REQUIRED WORK
In this exercise, retype exactly the lines from the start of the entries through the line bearing "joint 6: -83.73", leaving every picture out.

SUPPLIED MATERIAL
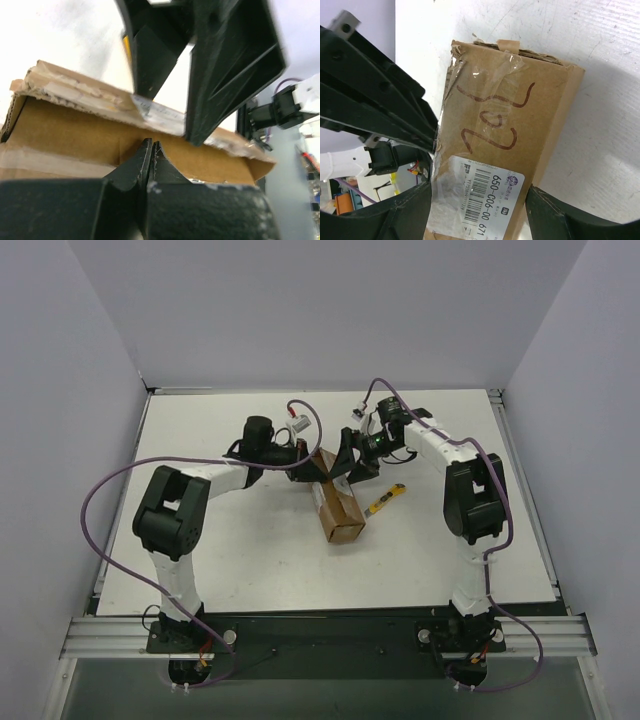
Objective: Unpack the express box
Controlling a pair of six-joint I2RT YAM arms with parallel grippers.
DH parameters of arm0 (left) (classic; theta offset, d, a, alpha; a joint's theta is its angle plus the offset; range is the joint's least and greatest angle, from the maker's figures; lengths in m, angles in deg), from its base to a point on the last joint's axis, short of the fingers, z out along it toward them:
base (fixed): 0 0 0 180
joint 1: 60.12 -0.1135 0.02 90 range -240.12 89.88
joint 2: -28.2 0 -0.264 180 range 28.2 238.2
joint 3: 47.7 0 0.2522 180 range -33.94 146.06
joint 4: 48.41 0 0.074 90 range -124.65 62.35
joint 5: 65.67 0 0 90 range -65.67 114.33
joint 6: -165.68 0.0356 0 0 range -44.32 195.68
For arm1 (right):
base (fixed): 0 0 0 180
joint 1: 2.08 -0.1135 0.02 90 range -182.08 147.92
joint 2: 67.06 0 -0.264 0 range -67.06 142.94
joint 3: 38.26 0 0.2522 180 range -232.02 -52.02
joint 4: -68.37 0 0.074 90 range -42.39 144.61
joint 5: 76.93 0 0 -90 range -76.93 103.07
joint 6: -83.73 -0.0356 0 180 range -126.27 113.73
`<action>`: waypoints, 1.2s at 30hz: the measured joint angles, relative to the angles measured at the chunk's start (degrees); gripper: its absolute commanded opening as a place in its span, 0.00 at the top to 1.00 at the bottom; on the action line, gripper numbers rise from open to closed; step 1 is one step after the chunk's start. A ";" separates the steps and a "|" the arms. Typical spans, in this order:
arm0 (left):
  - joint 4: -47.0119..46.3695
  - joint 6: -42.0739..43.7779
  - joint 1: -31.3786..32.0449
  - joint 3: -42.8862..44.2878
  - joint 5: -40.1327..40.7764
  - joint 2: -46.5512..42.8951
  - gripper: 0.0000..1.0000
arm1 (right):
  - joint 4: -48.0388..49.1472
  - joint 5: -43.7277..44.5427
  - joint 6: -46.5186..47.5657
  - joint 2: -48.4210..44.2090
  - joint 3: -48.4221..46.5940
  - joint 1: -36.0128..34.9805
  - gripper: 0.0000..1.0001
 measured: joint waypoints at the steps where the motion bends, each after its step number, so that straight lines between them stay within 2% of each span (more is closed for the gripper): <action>1: 1.70 1.60 0.04 0.26 0.24 0.15 1.00 | 0.04 -0.04 -0.20 -0.02 0.00 0.09 0.49; 3: 5.88 4.92 0.04 0.92 0.90 0.50 1.00 | 0.37 -0.52 -0.92 -0.02 0.00 0.59 0.48; 5: 10.67 8.98 0.02 1.90 1.97 1.16 1.00 | 0.83 -1.18 -1.62 0.00 0.00 1.46 0.40; 9: 18.51 15.43 -0.37 3.82 2.25 2.91 1.00 | 2.03 -1.90 -2.43 -0.02 0.55 4.63 0.19; 11: 20.87 17.33 -0.46 4.94 2.19 2.93 1.00 | 1.92 1.31 -1.42 -0.04 1.16 6.36 0.07; 13: 23.47 18.82 -0.39 6.36 2.36 3.10 1.00 | 1.55 4.98 0.20 -0.04 1.18 7.58 0.00; 16: 27.23 20.83 -0.44 8.35 3.19 3.17 1.00 | 0.28 10.49 3.56 -0.09 -1.84 8.87 0.00; 19: 29.44 22.27 -0.46 9.27 3.76 3.23 1.00 | 0.33 16.48 8.70 -1.31 -6.78 6.84 0.00; 21: 30.03 22.62 -0.46 9.46 3.82 3.28 1.00 | 0.70 21.53 12.79 -4.55 -7.23 3.26 0.00; 26: 29.99 22.03 -0.59 9.57 3.61 3.56 1.00 | 1.29 30.32 19.26 -13.16 -4.31 -10.80 0.00; 31: 29.40 20.26 -1.07 9.55 2.78 3.93 1.00 | 0.50 36.09 22.34 -14.80 0.42 -17.68 0.01; 35: 28.46 17.97 -1.84 9.42 1.79 4.50 1.00 | -0.57 44.59 23.80 -13.03 2.58 -18.99 0.10; 36: 28.09 17.31 -2.05 9.42 1.42 4.72 1.00 | -0.50 46.14 24.11 -12.48 2.71 -19.10 0.18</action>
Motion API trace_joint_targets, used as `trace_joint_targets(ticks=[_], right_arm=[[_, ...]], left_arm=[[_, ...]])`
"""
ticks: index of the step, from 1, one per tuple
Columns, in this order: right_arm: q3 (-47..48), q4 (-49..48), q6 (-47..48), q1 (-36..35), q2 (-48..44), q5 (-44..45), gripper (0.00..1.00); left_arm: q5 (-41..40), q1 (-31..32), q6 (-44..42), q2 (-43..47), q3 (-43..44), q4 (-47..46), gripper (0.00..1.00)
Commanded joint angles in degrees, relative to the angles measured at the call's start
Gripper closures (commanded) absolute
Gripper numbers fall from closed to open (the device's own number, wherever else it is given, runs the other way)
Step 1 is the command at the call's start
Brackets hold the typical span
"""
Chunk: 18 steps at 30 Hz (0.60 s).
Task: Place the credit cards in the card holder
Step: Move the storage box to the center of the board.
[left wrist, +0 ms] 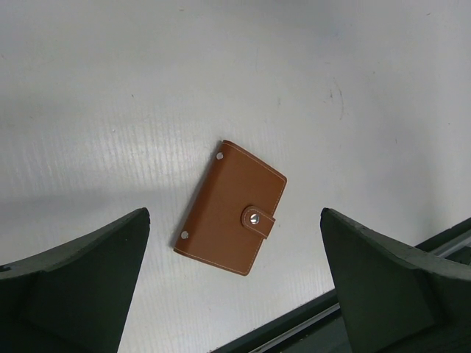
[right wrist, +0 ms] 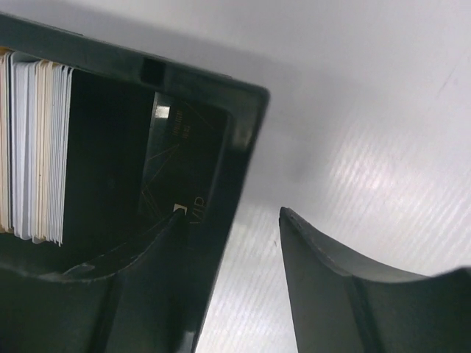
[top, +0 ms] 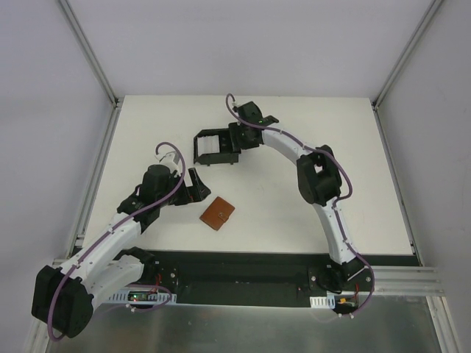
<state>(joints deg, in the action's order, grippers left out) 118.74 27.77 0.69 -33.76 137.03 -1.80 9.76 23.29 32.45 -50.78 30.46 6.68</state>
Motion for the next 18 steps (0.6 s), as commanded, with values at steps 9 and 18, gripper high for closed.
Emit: trace_joint_targets(ticks=[9, 18], right_arm=[[-15.7, -3.5, 4.3, 0.9, -14.4, 4.3, 0.63], [-26.7, -5.3, 9.0, 2.4, -22.3, 3.6, 0.78]], left_arm=[[-0.1, 0.3, 0.4, -1.2, 0.5, 0.2, 0.01], [1.0, 0.3, -0.4, -2.1, 0.1, 0.2, 0.01]])
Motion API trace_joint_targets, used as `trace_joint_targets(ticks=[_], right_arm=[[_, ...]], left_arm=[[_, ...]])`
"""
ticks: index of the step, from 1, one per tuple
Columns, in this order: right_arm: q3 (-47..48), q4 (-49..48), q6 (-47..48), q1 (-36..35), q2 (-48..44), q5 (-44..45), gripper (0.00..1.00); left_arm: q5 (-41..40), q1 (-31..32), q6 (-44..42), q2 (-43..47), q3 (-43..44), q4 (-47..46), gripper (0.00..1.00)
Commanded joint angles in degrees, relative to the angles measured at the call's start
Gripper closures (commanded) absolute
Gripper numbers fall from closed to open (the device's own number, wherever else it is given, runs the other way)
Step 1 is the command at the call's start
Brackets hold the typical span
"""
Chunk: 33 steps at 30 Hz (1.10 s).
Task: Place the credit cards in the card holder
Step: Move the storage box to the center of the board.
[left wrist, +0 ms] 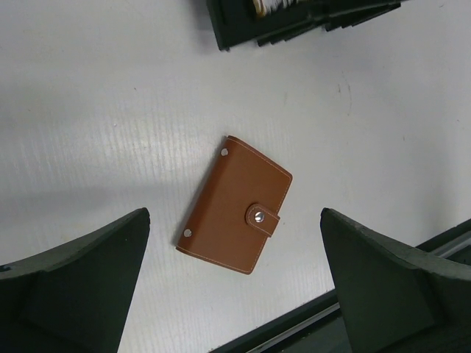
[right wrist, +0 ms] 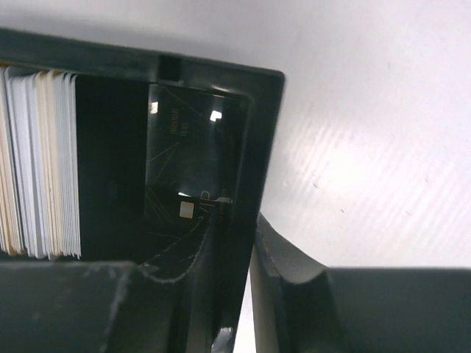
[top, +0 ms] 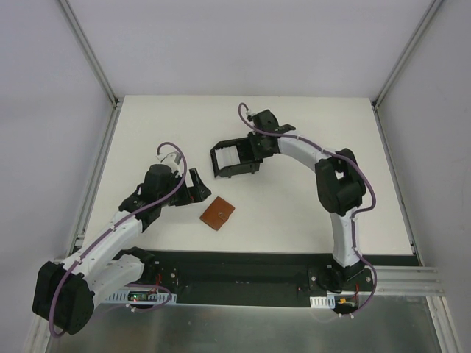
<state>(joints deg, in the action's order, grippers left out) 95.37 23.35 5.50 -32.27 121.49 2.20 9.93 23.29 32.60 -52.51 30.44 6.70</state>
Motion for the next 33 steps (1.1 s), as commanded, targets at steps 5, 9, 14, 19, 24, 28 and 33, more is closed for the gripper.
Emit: trace_joint_targets(ticks=[5, 9, 14, 19, 24, 28, 33], right_arm=[[-7.5, -0.9, 5.1, 1.3, -10.4, -0.9, 0.78], [-10.8, -1.0, 5.4, 1.4, -12.7, -0.9, 0.78], [-13.0, -0.9, 5.5, 1.7, -13.8, -0.8, 0.80], [-14.9, -0.9, 5.8, 2.1, -14.8, -0.1, 0.80], [-17.1, -0.9, 4.7, 2.7, -16.5, 0.8, 0.78], [-18.2, -0.9, 3.8, 2.8, -17.3, 0.0, 0.76], [-17.9, -1.0, 3.4, 3.1, -18.2, -1.2, 0.62]], left_arm=[[1.4, 0.3, -0.8, -0.9, 0.1, 0.1, 0.01], [1.8, 0.3, -1.0, -1.4, 0.1, 0.1, 0.01], [2.2, 0.3, -1.8, -1.5, -0.2, 0.1, 0.01], [2.5, 0.3, -1.7, -1.8, -0.3, 0.1, 0.01], [3.1, 0.3, -1.9, -2.5, -0.3, 0.0, 0.01], [3.6, 0.3, -2.4, -3.8, -0.5, -0.4, 0.01], [4.5, 0.3, -3.8, -6.0, -0.4, -1.0, 0.01]])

EXPECTED ANSWER
Objective: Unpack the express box
Controlling a pair of six-joint I2RT YAM arms with parallel grippers.
DH parameters of arm0 (left) (classic; theta offset, d, a, alpha; a joint's theta is its angle plus the offset; range is the joint's least and greatest angle, from the maker's figures; lengths in m, angles in deg), from its base to a point on the last joint's axis, short of the fingers, z out along it toward them:
base (fixed): 0 0 0 180
joint 1: 60.12 -0.1135 0.02 90 range -240.12 89.88
joint 2: -28.2 0 -0.264 180 range 28.2 238.2
joint 3: 47.7 0 0.2522 180 range -33.94 146.06
joint 4: 48.41 0 0.074 90 range -124.65 62.35
joint 5: 65.67 0 0 90 range -65.67 114.33
joint 6: -165.68 0.0356 0 0 range -44.32 195.68
For arm1 (right):
base (fixed): 0 0 0 180
joint 1: 2.08 -0.1135 0.02 90 range -182.08 147.92
joint 2: 67.06 0 -0.264 0 range -67.06 142.94
joint 3: 38.26 0 0.2522 180 range -232.02 -52.02
joint 4: -68.37 0 0.074 90 range -42.39 144.61
joint 5: 76.93 0 0 -90 range -76.93 103.07
joint 6: -83.73 -0.0356 0 180 range -126.27 113.73

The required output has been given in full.